_PROVIDED DATA_
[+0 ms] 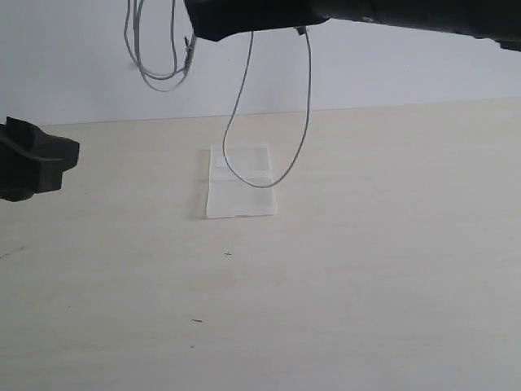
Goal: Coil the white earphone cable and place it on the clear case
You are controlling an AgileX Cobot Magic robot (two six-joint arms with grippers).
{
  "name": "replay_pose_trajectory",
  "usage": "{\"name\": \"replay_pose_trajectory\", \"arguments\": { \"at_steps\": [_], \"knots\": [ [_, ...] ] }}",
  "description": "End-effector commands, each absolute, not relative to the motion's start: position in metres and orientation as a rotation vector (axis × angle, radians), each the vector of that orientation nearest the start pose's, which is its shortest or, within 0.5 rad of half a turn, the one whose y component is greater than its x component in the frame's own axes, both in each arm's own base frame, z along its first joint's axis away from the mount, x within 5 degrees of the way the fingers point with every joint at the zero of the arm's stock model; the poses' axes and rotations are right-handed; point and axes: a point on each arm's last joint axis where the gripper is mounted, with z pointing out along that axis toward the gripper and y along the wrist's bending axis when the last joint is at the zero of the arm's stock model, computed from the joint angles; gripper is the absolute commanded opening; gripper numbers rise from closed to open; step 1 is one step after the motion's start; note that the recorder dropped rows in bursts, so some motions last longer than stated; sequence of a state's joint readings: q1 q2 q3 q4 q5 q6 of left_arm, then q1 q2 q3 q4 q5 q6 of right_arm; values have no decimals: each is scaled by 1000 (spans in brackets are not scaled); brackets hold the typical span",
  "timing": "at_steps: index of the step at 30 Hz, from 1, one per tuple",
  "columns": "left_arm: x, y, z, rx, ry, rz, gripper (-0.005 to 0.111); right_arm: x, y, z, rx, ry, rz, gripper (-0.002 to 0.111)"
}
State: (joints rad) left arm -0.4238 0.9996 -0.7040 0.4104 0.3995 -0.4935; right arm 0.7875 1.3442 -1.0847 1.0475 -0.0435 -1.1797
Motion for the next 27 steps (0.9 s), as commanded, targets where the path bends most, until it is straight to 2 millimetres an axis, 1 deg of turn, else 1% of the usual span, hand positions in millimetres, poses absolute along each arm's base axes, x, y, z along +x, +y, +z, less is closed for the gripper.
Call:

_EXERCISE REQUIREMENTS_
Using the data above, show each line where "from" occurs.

_ANSWER TO THE PROBLEM_
  "description": "End-effector commands, each absolute, not relative to the motion's start: position in metres and orientation as a rotation vector (axis × angle, radians), each the vector of that orientation nearest the start pose's, which is its shortest or, within 0.5 rad of half a turn, the one whose y component is greater than its x component in the frame's own axes, both in each arm's own base frame, z along its first joint's axis away from the mount, x within 5 degrees of the way the fingers point with every joint at the zero of the arm's stock model; the poses' axes and rotations are right-handed; point and axes: a point on each arm's last joint axis where the gripper is mounted, with z pointing out along that axis toward the gripper and y along the wrist's bending axis when the last joint is at the zero of the arm's stock model, computed from the joint angles; gripper is the absolute commanded opening; gripper numbers rise from closed to open; step 1 is one step after the motion's start; note that the recorder dropped rows in bursts, so some motions last longer than stated; sequence of a state's joint readings: q1 q2 q3 q4 q5 q6 of left_arm, then q1 q2 q3 q4 q5 q6 of right_arm; values have no decimals: each is scaled by 1000 (spans in brackets are not scaled); brackets hold the typical span",
  "timing": "at_steps: index of the step at 30 Hz, from 1, one per tuple",

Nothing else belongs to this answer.